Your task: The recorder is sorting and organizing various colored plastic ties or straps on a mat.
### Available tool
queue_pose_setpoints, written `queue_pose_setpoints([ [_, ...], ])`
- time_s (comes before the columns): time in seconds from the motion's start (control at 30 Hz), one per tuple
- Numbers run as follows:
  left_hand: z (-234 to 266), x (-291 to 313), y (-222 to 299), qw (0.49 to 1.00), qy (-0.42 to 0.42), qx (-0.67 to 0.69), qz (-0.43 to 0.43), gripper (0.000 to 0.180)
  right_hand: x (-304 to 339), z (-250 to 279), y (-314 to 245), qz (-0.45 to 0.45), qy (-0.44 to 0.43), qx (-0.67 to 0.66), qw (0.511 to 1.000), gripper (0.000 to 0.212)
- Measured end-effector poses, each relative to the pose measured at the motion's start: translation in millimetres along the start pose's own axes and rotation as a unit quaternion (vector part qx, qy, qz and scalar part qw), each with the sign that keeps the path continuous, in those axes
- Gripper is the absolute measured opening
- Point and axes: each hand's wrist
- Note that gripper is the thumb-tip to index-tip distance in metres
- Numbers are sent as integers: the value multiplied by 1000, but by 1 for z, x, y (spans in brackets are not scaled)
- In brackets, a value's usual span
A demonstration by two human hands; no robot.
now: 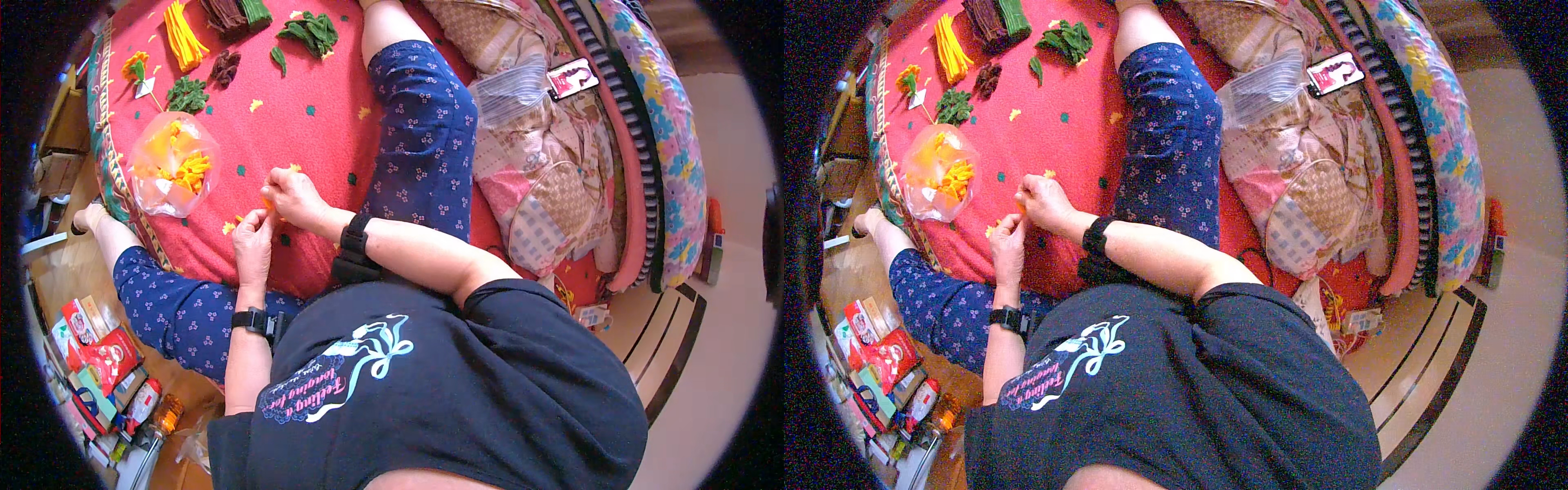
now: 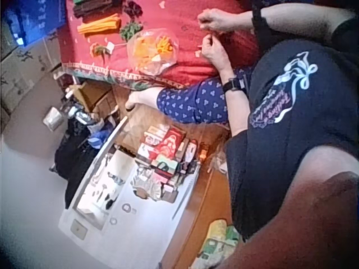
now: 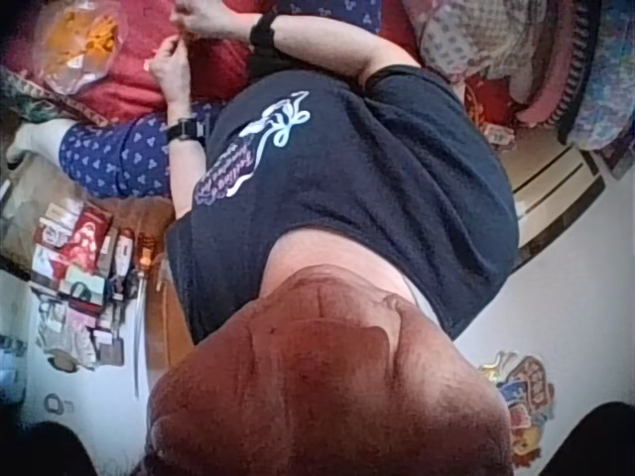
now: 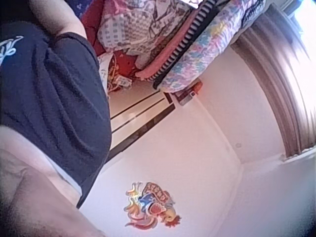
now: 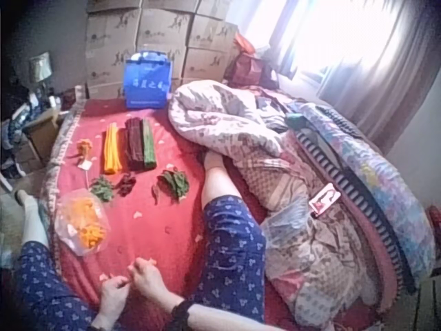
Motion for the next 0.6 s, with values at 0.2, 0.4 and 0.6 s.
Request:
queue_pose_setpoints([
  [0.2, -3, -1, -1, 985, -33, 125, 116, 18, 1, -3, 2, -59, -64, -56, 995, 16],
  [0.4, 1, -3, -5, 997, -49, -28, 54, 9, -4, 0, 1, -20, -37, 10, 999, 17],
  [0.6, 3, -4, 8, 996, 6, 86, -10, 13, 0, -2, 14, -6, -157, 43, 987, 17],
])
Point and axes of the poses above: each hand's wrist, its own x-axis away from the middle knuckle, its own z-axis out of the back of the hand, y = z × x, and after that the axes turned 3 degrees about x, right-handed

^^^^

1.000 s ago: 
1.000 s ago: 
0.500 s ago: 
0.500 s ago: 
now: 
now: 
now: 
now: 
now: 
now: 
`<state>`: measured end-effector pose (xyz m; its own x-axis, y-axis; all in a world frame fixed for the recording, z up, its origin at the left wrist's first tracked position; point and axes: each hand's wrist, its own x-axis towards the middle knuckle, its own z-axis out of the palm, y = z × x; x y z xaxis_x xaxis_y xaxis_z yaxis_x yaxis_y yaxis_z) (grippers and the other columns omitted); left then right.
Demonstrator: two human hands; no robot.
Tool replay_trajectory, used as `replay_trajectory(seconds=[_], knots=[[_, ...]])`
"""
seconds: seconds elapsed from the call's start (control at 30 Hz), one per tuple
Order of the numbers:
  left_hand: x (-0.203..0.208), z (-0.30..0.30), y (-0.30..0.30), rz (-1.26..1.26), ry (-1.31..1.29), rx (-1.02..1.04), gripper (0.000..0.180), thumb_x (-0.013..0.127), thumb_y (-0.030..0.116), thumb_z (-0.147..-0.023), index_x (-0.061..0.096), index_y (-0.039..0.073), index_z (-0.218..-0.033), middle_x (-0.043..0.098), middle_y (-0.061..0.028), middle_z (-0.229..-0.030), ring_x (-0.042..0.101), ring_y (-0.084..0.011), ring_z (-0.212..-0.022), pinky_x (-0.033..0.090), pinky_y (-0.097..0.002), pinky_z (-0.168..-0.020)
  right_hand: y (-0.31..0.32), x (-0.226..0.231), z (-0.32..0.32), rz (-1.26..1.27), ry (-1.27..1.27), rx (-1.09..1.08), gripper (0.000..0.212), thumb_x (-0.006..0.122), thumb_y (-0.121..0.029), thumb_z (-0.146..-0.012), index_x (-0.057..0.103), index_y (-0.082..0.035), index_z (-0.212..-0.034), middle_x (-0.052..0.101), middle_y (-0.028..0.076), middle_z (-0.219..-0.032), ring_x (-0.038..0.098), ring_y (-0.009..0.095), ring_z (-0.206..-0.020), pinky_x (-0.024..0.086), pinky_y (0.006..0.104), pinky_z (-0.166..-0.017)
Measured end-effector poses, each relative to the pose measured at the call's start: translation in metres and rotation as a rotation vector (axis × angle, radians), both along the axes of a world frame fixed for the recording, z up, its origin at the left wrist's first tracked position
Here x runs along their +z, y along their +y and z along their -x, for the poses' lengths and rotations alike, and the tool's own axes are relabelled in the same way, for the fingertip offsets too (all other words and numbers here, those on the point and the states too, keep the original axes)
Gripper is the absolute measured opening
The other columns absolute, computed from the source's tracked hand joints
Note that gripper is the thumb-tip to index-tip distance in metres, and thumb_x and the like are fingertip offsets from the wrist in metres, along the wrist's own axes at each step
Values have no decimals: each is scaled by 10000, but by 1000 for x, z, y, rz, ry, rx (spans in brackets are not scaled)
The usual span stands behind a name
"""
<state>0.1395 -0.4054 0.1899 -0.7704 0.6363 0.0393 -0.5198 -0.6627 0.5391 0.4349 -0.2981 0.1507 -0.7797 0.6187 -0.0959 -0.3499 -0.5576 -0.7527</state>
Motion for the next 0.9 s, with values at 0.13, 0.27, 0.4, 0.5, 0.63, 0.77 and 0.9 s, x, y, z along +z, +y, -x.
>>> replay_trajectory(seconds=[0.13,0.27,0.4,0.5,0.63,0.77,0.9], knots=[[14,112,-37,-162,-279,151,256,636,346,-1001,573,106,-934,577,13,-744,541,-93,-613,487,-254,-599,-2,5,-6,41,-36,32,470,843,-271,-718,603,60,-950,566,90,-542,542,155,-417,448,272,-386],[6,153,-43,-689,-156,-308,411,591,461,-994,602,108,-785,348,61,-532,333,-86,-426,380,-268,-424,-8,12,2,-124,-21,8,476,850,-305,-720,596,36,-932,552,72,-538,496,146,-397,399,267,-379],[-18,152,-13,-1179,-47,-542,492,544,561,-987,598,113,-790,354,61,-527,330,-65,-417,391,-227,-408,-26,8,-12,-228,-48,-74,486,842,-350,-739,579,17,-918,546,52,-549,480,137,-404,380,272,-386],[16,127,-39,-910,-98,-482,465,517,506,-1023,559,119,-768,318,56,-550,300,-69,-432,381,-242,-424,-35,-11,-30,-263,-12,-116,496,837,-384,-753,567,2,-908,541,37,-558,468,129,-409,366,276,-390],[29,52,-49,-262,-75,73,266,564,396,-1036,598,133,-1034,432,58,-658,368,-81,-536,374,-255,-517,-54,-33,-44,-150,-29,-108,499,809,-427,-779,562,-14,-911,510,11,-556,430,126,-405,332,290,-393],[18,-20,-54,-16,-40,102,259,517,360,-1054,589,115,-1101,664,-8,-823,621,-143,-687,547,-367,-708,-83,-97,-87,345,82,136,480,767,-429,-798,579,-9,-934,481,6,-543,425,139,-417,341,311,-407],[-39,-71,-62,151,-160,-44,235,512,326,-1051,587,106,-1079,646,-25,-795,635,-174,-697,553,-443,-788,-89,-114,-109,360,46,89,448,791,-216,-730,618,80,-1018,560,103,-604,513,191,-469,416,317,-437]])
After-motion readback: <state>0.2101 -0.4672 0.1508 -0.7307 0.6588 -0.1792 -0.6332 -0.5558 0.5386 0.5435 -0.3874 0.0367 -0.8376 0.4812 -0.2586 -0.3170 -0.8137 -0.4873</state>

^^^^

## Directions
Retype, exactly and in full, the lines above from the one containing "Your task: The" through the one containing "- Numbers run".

## Written answer
Your task: The recorder is sorting and organizing various colored plastic ties or straps on a mat.
### Available tool
queue_pose_setpoints, written `queue_pose_setpoints([ [_, ...], ])`
- time_s (comes before the columns): time in seconds from the motion's start (control at 30 Hz), one per tuple
- Numbers run as follows:

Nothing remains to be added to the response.